October 19, 2020
Maintaining your privacy and security on the internet can be a slippery slope. Altering permissions slightly or letting your guard down by not carefully considering where you share your information, can lead to catastrophic results. Here are some helpful tips to help you identify potential traps and avoid falling for them.
Personal Info Leaks
Have you ever started filling out an online form and then changed your mind without hitting submit? You may have been signing up for an email list or thinking about ordering a product before you decided to back out. If you thought your information wasn’t shared, think again! Some companies use forms that capture your information in real time as you type it. These are called partial submissions.

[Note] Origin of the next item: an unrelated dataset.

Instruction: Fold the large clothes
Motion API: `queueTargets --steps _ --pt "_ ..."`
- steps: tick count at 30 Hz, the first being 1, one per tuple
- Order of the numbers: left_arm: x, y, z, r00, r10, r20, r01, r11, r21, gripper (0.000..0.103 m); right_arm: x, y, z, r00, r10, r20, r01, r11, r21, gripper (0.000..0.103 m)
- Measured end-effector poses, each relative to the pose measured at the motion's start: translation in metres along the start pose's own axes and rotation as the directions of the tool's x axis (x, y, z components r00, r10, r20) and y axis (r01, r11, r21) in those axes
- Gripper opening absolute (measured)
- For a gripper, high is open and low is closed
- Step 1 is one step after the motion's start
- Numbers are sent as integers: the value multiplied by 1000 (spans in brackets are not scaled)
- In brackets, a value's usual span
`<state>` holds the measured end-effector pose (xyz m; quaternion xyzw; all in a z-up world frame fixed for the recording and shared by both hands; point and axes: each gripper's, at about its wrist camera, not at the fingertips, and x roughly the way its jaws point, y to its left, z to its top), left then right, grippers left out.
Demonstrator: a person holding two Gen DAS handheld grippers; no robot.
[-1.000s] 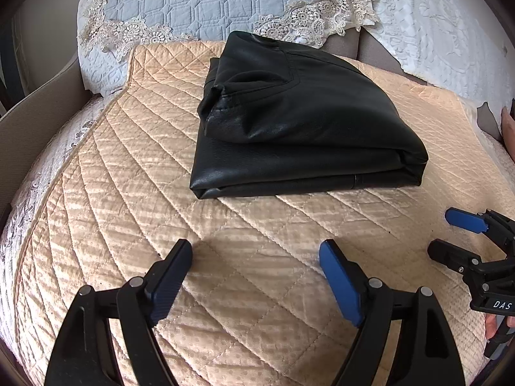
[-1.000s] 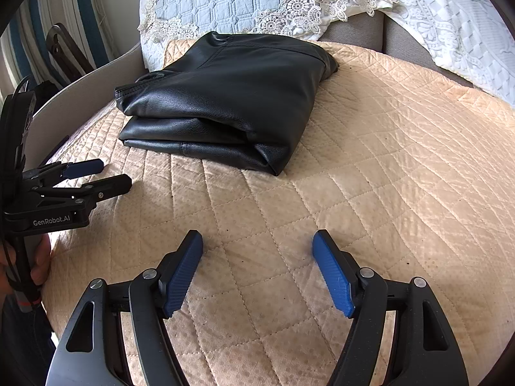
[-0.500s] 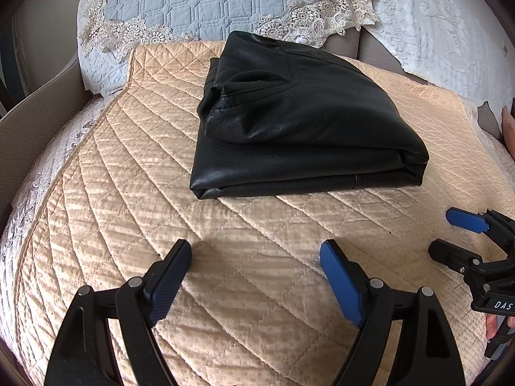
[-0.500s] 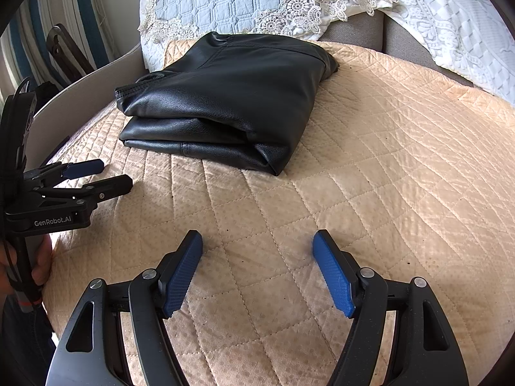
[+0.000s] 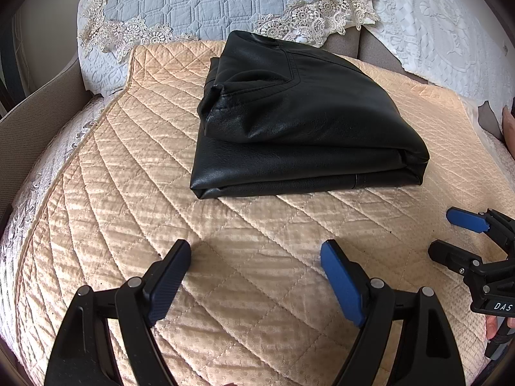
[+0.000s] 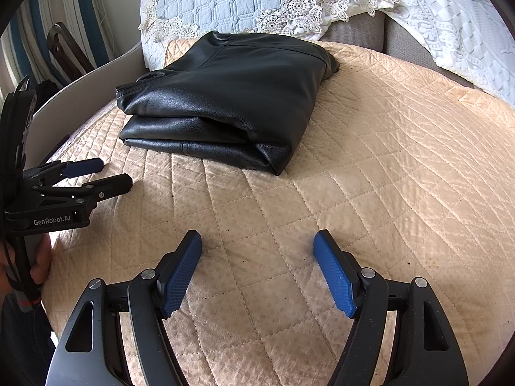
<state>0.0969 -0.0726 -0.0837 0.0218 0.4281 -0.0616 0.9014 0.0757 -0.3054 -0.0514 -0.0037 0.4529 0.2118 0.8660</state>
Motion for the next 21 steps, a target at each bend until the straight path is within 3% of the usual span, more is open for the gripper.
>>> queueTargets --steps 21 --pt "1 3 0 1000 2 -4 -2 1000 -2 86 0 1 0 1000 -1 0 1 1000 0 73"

Partial submissions include the information collected from people who filled out part of a form but didn’t click the submit button. Why would a company do this? Partial submissions help a company
- Identify behavior patterns
- Capture lost leads
- Find out what makes people click away
- Gather more data
Not-So-Private Browsing
It’s important to know what is fact and fiction when it comes to using your browser’s privacy mode. “Private Browsing” on Mozilla Firefox, Opera, and Apple Safari, “Incognito Mode” on Google Chrome, and “InPrivate” on Microsoft Edge do provide some privacy benefits. However, there are some misconceptions regarding the protections that these services provide.

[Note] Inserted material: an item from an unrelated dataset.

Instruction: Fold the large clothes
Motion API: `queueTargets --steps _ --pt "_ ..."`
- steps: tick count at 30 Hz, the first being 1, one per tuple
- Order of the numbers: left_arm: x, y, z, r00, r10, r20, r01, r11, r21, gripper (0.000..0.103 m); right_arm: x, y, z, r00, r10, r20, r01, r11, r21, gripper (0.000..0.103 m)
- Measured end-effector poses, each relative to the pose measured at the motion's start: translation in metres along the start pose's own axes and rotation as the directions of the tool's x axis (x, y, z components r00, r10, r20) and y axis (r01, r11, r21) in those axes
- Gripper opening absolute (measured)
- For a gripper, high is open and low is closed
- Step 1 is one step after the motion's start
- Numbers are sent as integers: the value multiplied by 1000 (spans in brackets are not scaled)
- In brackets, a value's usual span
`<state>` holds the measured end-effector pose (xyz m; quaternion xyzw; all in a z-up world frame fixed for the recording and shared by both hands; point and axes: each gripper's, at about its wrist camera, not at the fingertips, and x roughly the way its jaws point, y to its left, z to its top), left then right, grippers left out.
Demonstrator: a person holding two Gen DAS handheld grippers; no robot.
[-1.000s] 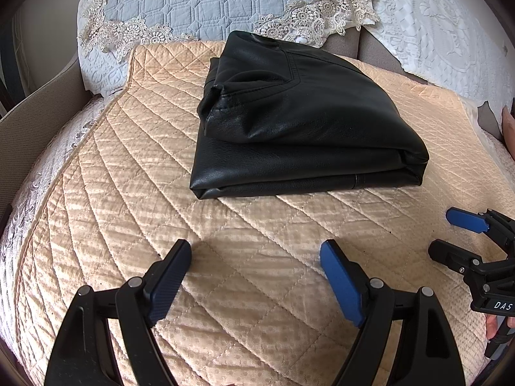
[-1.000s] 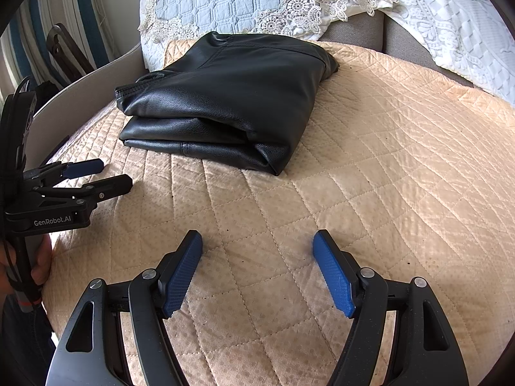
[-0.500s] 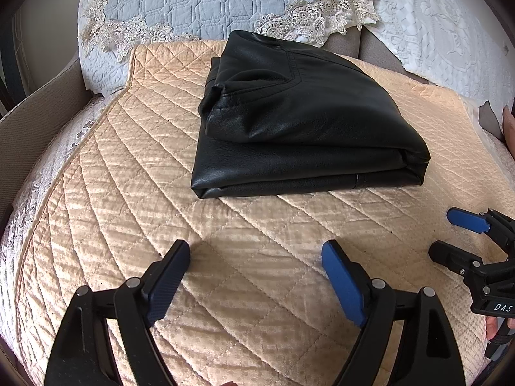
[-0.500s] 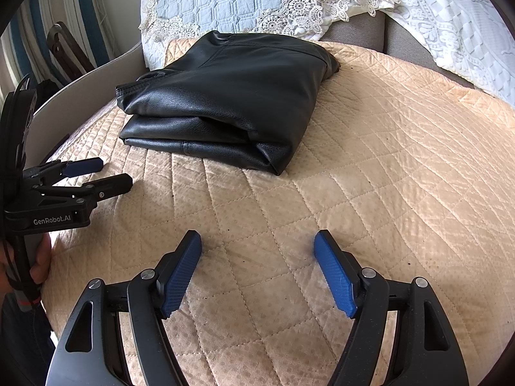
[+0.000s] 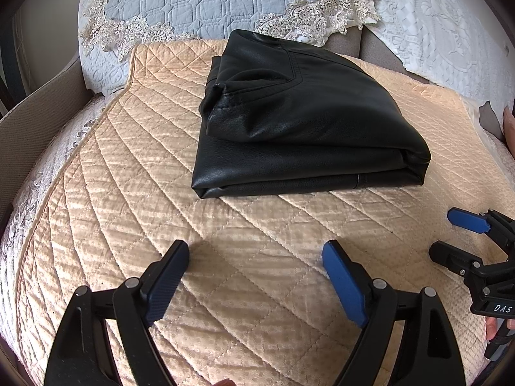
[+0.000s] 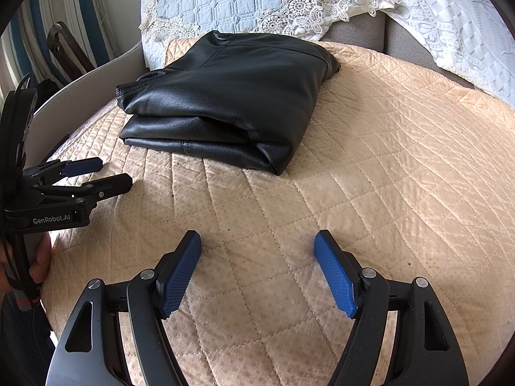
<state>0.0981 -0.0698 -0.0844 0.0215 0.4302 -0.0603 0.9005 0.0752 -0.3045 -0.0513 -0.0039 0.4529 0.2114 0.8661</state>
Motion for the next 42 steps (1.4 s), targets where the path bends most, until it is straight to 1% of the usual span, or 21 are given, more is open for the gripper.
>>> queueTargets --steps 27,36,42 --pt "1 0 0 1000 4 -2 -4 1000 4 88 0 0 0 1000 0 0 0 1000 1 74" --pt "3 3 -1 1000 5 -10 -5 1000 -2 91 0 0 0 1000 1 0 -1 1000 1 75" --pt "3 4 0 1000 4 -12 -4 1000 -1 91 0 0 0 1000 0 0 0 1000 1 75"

Things “Private Browsing” “Incognito Mode” and “InPrivate” DON’T do:
- Allow you to browse the web anonymously
- Prevent websites from identifying you
- Prevent your internet service provider, employer, school, etc. from seeing what websites you visit by tracking your IP address
Things “Private Browsing” “Incognito Mode” and “InPrivate” CAN do:
- Prevent your browser from storing the websites you visit
- Prevent storage of cookies, user names, passwords, etc.

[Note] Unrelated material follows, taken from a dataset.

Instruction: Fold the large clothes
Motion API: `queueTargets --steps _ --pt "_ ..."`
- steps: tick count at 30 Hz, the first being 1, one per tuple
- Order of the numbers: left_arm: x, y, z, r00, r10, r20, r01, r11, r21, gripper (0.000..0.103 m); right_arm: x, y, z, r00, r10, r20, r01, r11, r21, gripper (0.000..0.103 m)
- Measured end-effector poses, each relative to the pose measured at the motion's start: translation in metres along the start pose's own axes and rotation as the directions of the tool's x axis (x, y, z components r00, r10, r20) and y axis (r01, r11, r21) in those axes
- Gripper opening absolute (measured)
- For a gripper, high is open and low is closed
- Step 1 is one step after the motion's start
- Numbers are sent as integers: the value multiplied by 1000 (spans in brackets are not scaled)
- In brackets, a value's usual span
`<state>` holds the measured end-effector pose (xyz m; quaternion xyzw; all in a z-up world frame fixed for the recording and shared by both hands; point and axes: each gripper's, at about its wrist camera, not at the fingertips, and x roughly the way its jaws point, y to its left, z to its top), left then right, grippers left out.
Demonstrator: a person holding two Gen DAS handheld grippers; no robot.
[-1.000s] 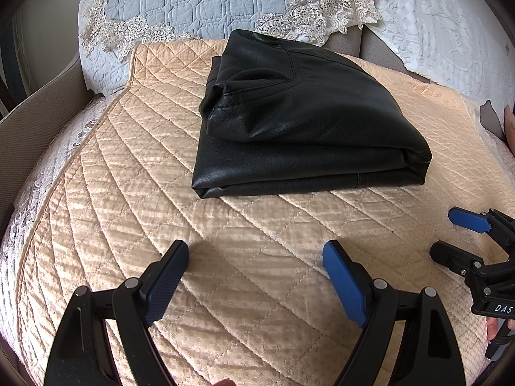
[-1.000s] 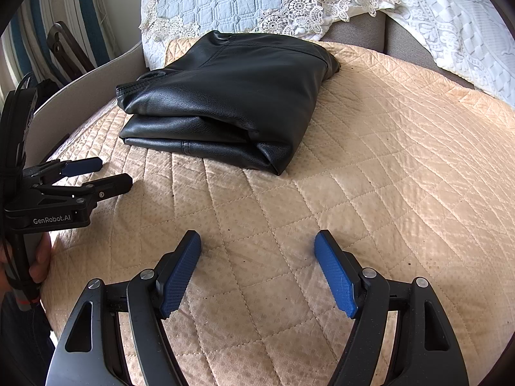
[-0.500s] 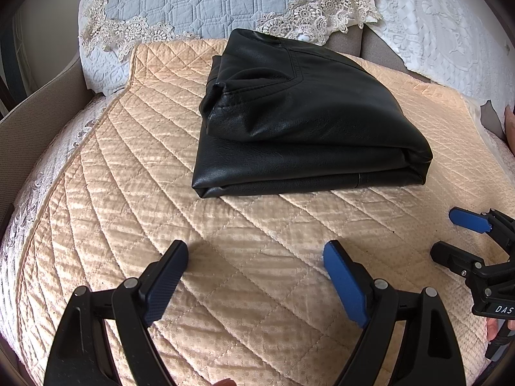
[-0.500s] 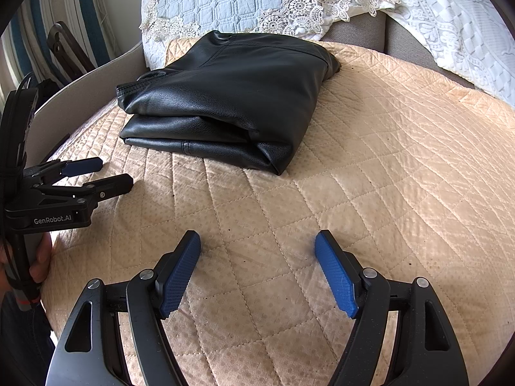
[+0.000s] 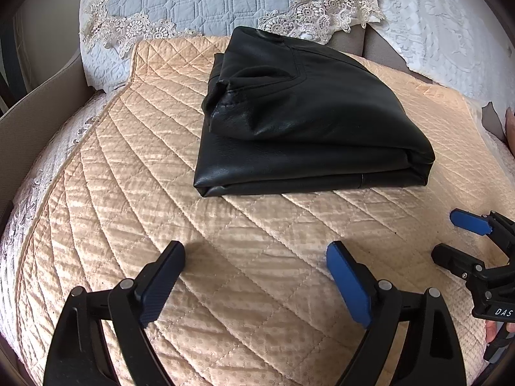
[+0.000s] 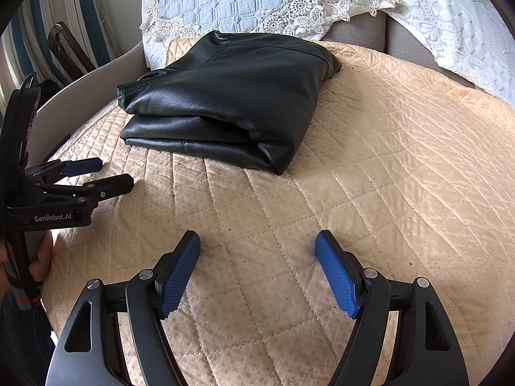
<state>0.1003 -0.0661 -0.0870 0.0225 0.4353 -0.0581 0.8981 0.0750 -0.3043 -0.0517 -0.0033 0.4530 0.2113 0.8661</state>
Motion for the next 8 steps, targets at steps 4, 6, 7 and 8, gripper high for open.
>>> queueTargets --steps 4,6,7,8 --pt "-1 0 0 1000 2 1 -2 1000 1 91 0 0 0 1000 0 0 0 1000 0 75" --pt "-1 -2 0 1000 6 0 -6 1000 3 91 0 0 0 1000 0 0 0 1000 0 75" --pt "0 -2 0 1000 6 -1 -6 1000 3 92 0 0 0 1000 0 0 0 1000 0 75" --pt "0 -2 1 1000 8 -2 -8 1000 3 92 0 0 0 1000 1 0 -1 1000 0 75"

Bad Motives Behind Dark Patterns
Have you ever tried to unsubscribe from an annoying email list but couldn’t find the “unsubscribe” button? Or tried to cancel a subscription for a paid account but the option to cancel was nowhere to be found?
The term “dark patterns” is used to describe the subtle ways software can discourage behavior that's bad for the company or trick users into doing things they didn’t mean to do. For example, when you eventually found that “Unsubscribe” link, it was probably tucked away at the bottom of an email, and extremely low contrast, making it tough to see. This might seem like a small inconvenience or not a big deal, but companies profit greatly off of users who get so frustrated trying to cancel an account, unsubscribe, or change membership plans, they eventually give up and leave things as they are.